* TASK TO CARRY OUT
Among the lines below, some may contain the string "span". Say how many do, and give nothing besides the number.

* GIVEN INFORMATION
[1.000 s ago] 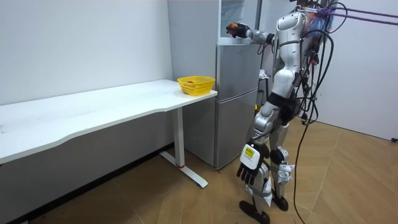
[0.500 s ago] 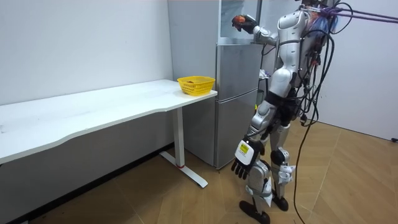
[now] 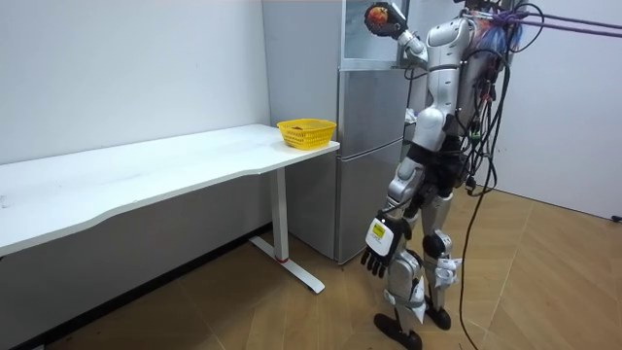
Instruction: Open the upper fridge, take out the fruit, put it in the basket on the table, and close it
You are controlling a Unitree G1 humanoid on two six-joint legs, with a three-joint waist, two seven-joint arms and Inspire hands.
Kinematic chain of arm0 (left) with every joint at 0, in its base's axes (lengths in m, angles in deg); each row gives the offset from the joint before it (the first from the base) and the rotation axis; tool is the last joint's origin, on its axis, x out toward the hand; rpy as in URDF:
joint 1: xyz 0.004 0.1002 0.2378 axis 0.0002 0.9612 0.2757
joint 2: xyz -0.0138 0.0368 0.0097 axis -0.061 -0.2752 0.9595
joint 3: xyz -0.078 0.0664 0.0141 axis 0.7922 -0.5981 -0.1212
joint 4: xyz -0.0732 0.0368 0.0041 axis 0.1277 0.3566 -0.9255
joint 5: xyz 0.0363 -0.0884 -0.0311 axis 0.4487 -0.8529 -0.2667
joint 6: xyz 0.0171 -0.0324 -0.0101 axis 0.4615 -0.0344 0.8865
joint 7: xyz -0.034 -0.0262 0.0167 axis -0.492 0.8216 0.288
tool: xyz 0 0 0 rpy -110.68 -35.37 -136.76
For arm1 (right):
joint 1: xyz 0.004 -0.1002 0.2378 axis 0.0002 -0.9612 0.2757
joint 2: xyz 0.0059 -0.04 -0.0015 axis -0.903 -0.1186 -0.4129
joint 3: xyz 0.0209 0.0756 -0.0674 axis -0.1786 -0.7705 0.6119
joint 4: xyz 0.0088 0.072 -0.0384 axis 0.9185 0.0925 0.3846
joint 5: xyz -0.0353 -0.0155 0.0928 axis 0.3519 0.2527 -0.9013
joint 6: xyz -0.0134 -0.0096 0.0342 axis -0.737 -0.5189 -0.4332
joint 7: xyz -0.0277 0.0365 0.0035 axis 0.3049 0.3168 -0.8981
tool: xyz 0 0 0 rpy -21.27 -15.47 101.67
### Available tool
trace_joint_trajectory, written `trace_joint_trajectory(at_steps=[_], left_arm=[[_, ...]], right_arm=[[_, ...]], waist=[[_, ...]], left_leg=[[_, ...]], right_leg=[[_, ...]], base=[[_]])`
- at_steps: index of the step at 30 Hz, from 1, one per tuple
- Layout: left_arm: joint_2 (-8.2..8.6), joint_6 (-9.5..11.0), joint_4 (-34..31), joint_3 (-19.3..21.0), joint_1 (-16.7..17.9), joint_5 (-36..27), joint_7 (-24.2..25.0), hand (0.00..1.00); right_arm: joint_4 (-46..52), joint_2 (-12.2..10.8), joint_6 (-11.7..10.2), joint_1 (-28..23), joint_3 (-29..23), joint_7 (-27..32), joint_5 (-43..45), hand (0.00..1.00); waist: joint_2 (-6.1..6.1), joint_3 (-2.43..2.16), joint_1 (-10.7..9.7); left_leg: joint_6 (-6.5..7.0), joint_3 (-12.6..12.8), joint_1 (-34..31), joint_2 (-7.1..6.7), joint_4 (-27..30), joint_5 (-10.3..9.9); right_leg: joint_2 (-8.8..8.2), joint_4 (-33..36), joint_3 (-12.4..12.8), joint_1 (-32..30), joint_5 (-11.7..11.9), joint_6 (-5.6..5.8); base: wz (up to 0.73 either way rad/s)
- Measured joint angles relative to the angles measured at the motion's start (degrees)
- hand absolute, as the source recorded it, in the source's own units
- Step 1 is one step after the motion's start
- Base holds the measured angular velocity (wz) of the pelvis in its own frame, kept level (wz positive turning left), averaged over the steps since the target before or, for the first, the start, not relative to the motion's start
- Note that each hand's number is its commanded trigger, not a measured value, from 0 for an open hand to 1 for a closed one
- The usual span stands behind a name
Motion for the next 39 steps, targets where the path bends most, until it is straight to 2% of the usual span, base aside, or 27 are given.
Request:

* OUTPUT FOR THIS TASK
2